- [REQUIRED WORK] Print the whole listing again exactly as it stands, leaving out any images.

- [DATA EXTRACT]
+ + +

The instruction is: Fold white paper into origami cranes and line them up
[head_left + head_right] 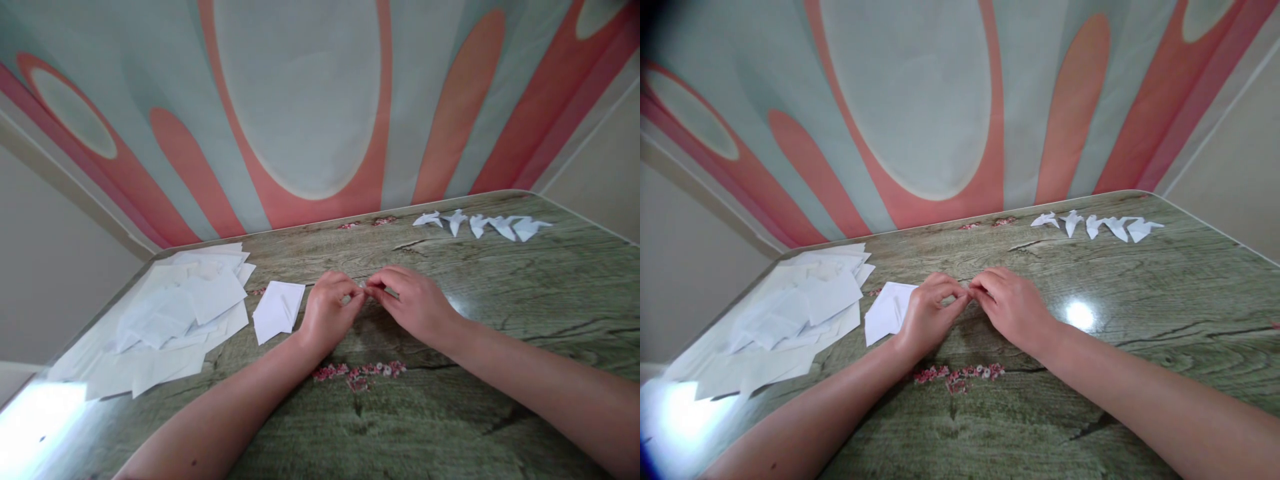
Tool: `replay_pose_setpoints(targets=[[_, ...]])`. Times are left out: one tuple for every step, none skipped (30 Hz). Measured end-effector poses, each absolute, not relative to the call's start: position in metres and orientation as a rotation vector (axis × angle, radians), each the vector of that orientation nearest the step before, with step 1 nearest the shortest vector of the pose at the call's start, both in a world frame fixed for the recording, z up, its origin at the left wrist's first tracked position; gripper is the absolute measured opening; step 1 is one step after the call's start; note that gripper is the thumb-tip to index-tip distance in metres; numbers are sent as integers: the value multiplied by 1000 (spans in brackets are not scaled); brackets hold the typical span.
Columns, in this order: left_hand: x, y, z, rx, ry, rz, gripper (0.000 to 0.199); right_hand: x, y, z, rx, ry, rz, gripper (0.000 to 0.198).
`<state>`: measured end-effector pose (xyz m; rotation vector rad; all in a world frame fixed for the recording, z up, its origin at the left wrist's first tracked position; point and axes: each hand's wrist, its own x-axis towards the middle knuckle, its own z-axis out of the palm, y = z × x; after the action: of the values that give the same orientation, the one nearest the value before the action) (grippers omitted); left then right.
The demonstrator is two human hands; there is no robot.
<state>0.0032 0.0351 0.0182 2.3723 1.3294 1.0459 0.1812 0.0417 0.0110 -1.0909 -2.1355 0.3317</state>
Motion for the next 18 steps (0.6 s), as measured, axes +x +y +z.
replay_pose_setpoints(targets=[[3, 35, 19, 2371, 1350, 1039, 15, 182, 42, 11, -1071, -2146, 313, 8], [3, 36, 19, 2370, 1367, 1030, 14, 182, 42, 11, -1057, -2156, 291, 9], [3, 36, 19, 2369, 1381, 1021, 14, 182, 42, 12, -1049, -2165, 269, 9], [3, 36, 19, 2366, 1390, 1014, 13, 182, 42, 12, -1048, -2172, 251, 10], [3, 37, 19, 2362, 1396, 1008, 11, 181, 42, 12, -1053, -2178, 237, 11], [3, 37, 18, 2353, 1399, 1003, 10, 181, 42, 13, -1060, -2184, 227, 11], [4, 38, 17, 2340, 1398, 996, 9, 180, 42, 12, -1069, -2190, 223, 11], [5, 38, 16, 2321, 1392, 986, 8, 180, 42, 12, -1080, -2193, 225, 10], [5, 39, 15, 2295, 1381, 972, 8, 179, 42, 12, -1093, -2194, 231, 10], [6, 40, 13, 2262, 1365, 957, 9, 179, 42, 12, -1107, -2193, 241, 10], [6, 41, 12, 2224, 1349, 942, 10, 179, 42, 12, -1120, -2192, 254, 10], [7, 41, 11, 2184, 1333, 930, 10, 178, 41, 12, -1132, -2192, 265, 10], [7, 41, 11, 2148, 1319, 921, 11, 178, 41, 12, -1142, -2194, 273, 10], [7, 42, 10, 2117, 1309, 922, 12, 178, 41, 12, -1150, -2196, 276, 10], [8, 41, 10, 2092, 1301, 931, 14, 178, 41, 12, -1157, -2198, 277, 9], [8, 41, 10, 2077, 1294, 944, 15, 178, 41, 13, -1165, -2199, 280, 9], [9, 40, 10, 2071, 1288, 957, 16, 178, 41, 13, -1171, -2193, 287, 9], [9, 40, 10, 2073, 1282, 967, 18, 178, 41, 13, -1177, -2184, 300, 9]])
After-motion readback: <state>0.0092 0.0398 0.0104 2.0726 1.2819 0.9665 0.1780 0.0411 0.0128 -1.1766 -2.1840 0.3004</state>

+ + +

- [WRITTEN ANSWER]
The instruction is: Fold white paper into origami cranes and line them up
[head_left + head_right] 
Tool: `replay_pose_setpoints(targets=[[_, ...]])`. Times are left out: one tuple for every step, none skipped (30 Hz). Measured end-effector poses, each absolute, not relative to the call's start: position in metres and orientation as a rotation vector (axis × angle, radians), each the vector of that orientation nearest the step before, with step 1 nearest the shortest vector of the pose at the call's start, both in a world frame fixed for the recording, z up, its origin at the left wrist's first tracked position; gripper is the absolute measured opening; step 1 is one step after the call's start; note that gripper is the thumb-tip to index-tip distance in metres; numbers are sent as integers: the value multiplied by 1000 (spans in brackets are not scaled); brackets hold the typical span.
Columns, in this order: left_hand: x, y, z, rx, ry, rz, gripper (0.000 to 0.199); right_hand: x, y, z, rx, ry, rz, gripper (0.000 to 0.198).
`<state>`: measured end-effector pose (xyz m; rotation vector rad; all in a world frame fixed for the recording, z up, its origin at the left wrist's first tracked position; point and axes: each hand's wrist, its own x-axis towards the middle knuckle, its own z-axis out of the palm, y = z × x; after the action: of the values that give the same orientation, the one nearest the value before the action) (grippers omitted); left then right.
The demonstrator is two human hands; there is no robot.
<state>0.0032 0.0351 0.0182 2.3723 1.3294 1.0459 0.1812 0.0417 0.0110 -1.0909 -2.1355 0.3317</state>
Motion for the next 18 steps (0.6 s), as measured, axes +x +y +z.
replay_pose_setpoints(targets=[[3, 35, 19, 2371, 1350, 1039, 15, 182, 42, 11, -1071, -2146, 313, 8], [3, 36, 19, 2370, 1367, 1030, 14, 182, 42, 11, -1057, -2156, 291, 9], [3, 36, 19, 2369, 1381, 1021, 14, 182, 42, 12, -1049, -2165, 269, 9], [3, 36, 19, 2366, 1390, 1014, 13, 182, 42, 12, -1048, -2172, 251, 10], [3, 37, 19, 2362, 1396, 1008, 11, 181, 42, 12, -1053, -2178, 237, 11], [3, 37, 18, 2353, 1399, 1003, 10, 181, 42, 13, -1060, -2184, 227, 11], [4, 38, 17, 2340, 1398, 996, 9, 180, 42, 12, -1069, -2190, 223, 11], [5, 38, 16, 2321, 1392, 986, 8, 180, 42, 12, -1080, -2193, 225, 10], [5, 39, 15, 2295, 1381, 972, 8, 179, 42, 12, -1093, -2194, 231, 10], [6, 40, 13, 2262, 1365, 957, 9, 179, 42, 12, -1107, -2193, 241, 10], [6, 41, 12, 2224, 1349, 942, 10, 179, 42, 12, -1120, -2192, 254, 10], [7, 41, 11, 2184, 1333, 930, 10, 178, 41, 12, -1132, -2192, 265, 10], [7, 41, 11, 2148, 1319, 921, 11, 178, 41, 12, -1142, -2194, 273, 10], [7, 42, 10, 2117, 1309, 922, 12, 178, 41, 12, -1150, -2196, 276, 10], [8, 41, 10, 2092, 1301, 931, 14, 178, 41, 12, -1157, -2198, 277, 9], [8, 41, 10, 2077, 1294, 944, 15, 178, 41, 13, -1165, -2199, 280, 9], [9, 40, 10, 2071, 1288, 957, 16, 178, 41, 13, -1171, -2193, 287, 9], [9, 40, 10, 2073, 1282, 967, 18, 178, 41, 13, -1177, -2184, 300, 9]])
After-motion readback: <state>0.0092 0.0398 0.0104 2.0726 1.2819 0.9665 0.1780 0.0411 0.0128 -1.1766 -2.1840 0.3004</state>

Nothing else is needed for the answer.